Mimpi buruk yang dialami generasi harapan bangsa ini menggejala di seantero Nusantara. Terang saja, mereka lalu ramai-ramai membuat petisi menuntut fasilitas untuk sistem kuliah jarak jauh. Tampilan status protes di medsos akan kebijakan kuliah jarak jauh bak jamur di musim hujan.
Lantas, ke mana hilangnya kehidupan masyarakat 4.0?
Ah, ternyata hanya delusi!! Mungkin sebenarnya kampus kita masih berada di kasta 2.0.
Jelas sekali bahwa korban pertama dari gagapnya dunia kampus adalah para orang tua penyandang dana kehidupan virtual masyarakat kampus. Mereka harus merogoh kantong lebih dalam untuk memenuhi kebutuhan kuota generasi harapan masa depan di tengah terkurasnya tabungan.
Problem mendasar dari ilustrasi corona effect dalam kehidupan dunia kampus di atas, saya kira, ada pada gagapnya kebijakan. Edaran-edaran yang muncul dari pemangku kebijakan terkait dengan proses belajar-mengajar di dunia kampus masih berpaku pada level instalasi kognisi.
Menanggapi serangan SARS-Cov-2, mestinya dunia kampus dapat menerjemahkannya dengan menanamkan nilai-nilai kecendekiawanan di kalangan mahasiswa.
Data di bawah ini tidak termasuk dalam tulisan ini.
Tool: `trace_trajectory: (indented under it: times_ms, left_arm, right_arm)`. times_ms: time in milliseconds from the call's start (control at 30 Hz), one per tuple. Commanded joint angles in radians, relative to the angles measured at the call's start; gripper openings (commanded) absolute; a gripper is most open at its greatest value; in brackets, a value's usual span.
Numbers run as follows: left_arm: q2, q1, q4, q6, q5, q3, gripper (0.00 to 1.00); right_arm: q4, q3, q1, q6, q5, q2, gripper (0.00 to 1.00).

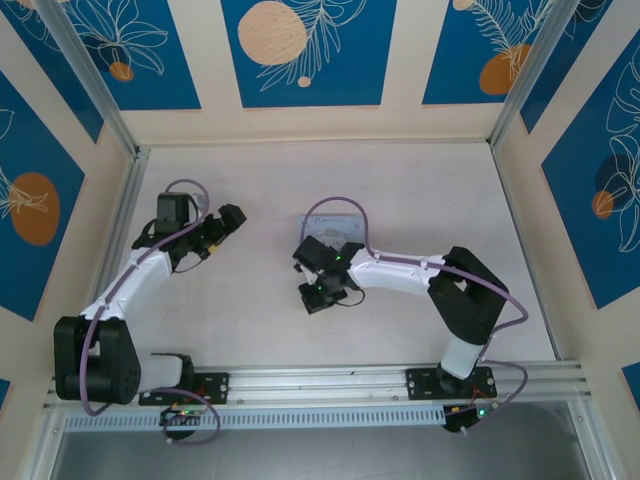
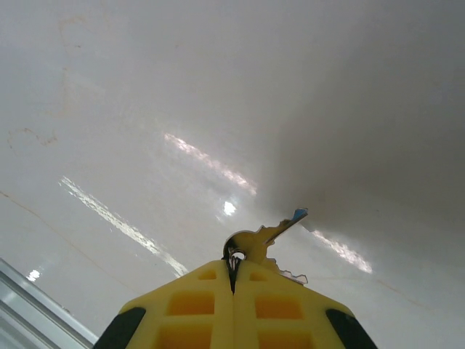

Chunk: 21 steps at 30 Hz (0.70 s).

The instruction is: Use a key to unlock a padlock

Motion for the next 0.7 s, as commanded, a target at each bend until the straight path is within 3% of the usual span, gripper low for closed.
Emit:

Selain itu, mungkin karena terlalu sering membicarakan 4.0, dunia kampus lupa akan kondisi ekonomi mahasiswa dan analisis topografi sebaran mahasiswanya yang jelas memiliki afek terhadap kualitas akses internet. Singkatnya, pendidikan milik si kaya kuota.
Perkuliahan tidak melulu soal pengetahuan (khadimul ilmi). Jauh dari itu adalah bagaimana perkuliahan dapat memiliki kontribusi konkret bagi kehidupan masyarakat (khadimul ummah), termasuk dalam situasi krisis Corona hari ini. Sinergitas antara khadimul ilmi dan khadimul ummah akan dapat membentuk kultur kampus yang merdeka lagi memerdekakan.
Meskipun begitu, setiap kebijakan yang muncul seyogiyanya dibarengi dengan kematangan persiapan supra-struktur yang jelas, sebab kebijakan tanpa persiapan hanyalah edaran kosong yang menguras kuota.
Akhir kalam, teruntuk Mas Menteri Nadiem—menyadari bahwa ternyata kuota dunia kampus kita hari ini masih belum merdeka—semoga kita semua sehat selalu. Dan, pandemi Corona moga-moga cepat berlalu.